What I also didn’t know then, was that The 5th Wave is a teen novel. Now that didn’t put me off, I do quite like teen fiction, well the premise of it anyway, since I haven’t really read all that much of it. I enjoyed The Hunger Games and I absolutely love Harry Potter so I wouldn’t call it strange territory.
The story chronicles an alien invasion of Earth from the perspective of a teenage girl called Cassie. But this is not your average, big explosions, nukes flying off, type of alien book. It’s less Independence Day and more post apocalyptic depression in the vein of The Road and The Book of Eli. Cassie is a really relatable protagonist, she feels down to earth and really matches her situation. Her occasional swooning over the two main men in the book, Ben and Evan, is sometimes annoying and a reminder that your reading fiction for 16 year old girls, but generally it’s kept to a minimum. The few sections that switch perspectives to Ben (aka Zombie) and his band of child soldiers, are by far the most enjoyable sections of the novel however, and his relationships with Nugget and Ringer make for the most engaging reading.

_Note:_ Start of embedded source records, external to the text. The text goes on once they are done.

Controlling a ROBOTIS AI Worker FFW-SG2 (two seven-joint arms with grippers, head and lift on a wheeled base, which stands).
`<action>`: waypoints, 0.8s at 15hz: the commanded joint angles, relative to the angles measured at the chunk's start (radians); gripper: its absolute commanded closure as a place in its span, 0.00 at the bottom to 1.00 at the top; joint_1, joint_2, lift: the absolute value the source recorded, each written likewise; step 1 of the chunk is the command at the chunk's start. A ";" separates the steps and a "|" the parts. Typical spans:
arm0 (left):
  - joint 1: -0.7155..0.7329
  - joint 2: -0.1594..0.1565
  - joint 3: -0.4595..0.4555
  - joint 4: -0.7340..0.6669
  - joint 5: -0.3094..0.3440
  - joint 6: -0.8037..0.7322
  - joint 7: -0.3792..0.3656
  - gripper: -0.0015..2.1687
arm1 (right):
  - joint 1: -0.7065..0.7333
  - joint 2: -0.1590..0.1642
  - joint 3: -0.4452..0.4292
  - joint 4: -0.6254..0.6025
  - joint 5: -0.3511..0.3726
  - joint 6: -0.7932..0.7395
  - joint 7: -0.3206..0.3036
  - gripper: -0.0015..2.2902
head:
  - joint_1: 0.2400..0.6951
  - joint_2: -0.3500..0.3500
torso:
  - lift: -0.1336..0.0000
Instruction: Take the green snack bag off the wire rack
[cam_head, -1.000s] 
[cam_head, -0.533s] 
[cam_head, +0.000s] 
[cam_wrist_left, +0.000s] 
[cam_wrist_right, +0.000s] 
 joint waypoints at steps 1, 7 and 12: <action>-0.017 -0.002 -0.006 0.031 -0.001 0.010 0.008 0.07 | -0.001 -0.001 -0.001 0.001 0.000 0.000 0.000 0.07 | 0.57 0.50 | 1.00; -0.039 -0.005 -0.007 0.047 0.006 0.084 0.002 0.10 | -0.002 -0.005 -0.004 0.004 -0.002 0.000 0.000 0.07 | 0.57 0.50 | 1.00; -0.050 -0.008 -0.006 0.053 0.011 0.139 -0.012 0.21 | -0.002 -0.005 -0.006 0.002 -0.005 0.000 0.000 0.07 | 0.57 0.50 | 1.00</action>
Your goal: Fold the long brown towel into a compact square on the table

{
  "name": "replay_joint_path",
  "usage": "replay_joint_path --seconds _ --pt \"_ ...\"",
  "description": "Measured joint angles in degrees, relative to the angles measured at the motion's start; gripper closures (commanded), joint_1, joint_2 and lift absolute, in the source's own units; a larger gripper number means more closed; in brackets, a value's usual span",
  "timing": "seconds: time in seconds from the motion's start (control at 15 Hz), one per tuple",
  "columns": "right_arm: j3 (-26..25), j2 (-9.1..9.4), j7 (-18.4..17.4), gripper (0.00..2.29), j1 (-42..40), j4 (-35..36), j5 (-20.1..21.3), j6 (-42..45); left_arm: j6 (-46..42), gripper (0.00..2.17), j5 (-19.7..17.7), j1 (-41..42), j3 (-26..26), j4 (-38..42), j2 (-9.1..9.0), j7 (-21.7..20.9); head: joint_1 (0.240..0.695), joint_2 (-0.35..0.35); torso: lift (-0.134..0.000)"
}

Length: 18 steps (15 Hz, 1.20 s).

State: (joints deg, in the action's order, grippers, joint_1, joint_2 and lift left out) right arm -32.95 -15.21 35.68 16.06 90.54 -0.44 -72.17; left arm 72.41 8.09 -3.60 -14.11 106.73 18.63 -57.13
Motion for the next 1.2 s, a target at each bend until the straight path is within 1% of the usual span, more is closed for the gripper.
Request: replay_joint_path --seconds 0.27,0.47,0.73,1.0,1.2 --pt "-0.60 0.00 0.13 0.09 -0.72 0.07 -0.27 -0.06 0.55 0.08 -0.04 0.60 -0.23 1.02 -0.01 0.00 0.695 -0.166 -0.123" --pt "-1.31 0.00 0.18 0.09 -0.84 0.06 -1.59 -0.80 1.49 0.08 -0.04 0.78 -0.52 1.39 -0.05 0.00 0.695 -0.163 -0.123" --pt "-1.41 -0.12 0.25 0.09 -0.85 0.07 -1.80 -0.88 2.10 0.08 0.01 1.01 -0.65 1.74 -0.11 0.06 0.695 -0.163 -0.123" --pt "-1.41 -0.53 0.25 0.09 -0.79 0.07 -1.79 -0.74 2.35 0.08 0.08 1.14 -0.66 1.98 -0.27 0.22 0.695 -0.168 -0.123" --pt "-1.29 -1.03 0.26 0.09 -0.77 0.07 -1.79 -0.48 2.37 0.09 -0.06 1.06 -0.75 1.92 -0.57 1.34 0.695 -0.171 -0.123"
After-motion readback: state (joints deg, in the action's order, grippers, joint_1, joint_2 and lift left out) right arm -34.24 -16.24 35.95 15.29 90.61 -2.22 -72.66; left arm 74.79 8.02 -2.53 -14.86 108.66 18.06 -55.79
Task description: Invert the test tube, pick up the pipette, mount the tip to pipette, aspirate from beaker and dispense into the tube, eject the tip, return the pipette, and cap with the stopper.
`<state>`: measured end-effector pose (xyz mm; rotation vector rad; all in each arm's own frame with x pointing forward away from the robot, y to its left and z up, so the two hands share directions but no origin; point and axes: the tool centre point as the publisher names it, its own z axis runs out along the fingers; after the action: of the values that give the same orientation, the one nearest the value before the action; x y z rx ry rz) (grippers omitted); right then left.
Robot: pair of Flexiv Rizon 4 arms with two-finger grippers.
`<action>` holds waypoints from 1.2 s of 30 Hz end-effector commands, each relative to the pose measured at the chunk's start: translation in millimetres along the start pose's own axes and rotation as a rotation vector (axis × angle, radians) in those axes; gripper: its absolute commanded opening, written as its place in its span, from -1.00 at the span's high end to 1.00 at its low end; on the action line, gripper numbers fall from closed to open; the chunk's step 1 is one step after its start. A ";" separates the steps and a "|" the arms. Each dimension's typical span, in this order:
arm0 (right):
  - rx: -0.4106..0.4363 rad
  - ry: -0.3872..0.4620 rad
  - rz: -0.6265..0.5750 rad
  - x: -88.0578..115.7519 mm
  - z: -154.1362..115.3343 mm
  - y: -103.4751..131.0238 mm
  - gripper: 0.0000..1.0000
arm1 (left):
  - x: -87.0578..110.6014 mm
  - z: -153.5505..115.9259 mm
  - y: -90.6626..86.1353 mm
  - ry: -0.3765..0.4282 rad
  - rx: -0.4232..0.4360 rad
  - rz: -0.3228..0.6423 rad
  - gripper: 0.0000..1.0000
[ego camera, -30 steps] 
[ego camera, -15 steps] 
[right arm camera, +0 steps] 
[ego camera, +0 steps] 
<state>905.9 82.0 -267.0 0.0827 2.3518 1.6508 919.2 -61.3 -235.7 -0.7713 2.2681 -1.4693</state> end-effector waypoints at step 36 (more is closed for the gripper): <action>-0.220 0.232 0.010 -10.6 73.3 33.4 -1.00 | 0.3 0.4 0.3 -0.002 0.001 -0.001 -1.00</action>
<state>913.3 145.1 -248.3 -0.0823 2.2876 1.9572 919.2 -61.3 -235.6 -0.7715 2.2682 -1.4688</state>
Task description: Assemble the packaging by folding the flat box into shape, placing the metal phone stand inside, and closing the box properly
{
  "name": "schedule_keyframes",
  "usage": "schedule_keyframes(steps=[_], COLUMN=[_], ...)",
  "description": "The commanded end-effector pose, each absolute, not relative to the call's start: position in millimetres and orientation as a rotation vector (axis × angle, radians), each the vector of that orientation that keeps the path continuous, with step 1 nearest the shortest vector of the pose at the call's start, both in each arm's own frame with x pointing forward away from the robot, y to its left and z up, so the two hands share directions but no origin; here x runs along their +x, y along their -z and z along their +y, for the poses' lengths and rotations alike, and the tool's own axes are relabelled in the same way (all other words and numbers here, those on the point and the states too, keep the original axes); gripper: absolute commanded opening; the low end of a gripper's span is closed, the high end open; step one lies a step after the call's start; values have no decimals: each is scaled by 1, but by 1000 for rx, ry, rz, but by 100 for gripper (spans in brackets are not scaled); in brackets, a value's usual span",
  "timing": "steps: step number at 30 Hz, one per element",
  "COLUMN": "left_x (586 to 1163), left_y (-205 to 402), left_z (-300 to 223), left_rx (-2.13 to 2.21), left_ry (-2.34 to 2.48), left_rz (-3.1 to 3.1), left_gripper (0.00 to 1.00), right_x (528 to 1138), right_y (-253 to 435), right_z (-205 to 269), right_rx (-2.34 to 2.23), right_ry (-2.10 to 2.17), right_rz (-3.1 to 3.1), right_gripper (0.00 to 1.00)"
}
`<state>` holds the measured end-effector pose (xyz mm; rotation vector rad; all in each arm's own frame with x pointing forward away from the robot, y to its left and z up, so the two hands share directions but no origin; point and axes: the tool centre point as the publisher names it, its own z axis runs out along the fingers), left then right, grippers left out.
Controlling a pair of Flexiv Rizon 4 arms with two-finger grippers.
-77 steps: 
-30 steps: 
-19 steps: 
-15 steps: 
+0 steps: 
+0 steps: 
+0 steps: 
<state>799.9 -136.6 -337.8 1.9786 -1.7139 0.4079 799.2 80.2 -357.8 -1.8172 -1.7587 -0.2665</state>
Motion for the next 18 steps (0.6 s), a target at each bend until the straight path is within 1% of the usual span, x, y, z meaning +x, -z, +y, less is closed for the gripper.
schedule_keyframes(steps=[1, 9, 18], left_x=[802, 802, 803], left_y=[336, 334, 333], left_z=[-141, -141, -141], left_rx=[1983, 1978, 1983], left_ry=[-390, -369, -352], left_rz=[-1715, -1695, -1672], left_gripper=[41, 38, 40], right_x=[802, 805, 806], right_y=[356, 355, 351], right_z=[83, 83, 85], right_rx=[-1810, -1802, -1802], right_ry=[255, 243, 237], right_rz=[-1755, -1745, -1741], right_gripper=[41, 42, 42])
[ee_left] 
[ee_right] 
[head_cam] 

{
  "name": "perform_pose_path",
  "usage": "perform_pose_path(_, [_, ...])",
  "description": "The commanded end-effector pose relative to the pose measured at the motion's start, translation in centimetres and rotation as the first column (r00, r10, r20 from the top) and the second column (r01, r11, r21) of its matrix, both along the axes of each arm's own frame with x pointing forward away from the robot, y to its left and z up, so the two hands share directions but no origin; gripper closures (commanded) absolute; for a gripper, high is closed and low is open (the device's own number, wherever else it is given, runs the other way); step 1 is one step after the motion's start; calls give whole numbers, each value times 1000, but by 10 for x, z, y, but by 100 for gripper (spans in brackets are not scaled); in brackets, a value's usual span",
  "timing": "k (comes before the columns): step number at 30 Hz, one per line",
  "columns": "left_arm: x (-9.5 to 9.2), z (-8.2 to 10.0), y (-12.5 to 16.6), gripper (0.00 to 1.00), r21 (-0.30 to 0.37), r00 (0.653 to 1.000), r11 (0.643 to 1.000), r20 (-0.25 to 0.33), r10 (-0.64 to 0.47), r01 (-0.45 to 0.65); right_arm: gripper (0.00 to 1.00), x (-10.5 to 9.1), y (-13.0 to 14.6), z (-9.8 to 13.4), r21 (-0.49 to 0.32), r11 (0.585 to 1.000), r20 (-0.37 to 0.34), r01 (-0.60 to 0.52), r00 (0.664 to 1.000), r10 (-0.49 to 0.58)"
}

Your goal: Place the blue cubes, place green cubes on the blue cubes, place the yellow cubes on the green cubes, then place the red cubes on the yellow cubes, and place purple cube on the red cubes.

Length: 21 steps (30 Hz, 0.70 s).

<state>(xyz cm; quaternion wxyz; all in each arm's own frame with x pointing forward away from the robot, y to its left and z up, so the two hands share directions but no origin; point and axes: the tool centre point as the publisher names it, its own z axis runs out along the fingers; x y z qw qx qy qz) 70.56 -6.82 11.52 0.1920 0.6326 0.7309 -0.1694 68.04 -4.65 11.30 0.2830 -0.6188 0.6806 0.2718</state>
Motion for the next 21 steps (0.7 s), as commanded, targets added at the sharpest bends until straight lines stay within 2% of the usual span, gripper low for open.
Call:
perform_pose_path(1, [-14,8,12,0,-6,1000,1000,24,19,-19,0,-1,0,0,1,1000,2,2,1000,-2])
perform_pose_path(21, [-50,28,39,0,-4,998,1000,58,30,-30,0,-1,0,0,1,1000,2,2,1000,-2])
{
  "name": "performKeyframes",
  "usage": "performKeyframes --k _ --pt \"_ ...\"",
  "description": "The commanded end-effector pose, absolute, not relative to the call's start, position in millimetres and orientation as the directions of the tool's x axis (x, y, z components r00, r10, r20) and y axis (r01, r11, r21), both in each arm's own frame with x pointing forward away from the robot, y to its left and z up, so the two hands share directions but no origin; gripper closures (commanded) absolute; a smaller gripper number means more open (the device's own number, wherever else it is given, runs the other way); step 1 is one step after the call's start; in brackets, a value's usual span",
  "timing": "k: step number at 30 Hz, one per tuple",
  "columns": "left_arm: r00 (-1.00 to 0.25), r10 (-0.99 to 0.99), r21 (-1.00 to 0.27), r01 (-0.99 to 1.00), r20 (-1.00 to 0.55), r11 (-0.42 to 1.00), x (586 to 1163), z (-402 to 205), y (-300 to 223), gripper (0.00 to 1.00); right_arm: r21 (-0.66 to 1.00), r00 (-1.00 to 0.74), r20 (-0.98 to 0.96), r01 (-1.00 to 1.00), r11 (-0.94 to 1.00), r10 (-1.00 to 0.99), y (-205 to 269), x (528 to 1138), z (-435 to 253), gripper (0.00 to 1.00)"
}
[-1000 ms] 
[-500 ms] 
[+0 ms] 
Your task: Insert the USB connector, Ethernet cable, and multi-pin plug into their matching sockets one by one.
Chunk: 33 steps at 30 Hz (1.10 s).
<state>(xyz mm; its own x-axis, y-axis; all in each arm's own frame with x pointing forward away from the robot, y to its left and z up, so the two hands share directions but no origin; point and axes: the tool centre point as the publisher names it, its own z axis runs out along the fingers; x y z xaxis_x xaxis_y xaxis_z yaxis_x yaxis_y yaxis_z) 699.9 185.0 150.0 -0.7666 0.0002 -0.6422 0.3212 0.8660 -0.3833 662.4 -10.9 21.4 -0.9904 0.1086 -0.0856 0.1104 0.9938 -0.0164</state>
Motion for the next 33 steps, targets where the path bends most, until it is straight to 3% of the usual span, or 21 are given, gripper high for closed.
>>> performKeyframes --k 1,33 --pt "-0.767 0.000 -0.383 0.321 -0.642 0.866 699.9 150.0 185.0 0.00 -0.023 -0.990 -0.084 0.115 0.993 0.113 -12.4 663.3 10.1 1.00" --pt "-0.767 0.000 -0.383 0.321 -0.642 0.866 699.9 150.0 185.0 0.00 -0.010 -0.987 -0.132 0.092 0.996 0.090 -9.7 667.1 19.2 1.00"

The alien enemy, led by Colonel Vosch are far too predictable and far too human-like for my liking. There seems to be no method to their madness. They are the typical killing machines, with no reason and no motive. What is set up as an intriguing mystery, with early speculation as to what they want, who they are, its disappointingly undelivered. Partly this has put me off for wanting to continue with the trilogy because it seems difficult to imagine how the alien enemy can be developed enough to make them more than cannon fodder.
Overall The 5th Wave was an entertaining novel, sometimes intriguing, but not enough to make me want to continue beyond this novel. Though I really liked the characters, and post-apocalyptic setting, the lack of interesting or three-dimensional antagonist was just too off-putting.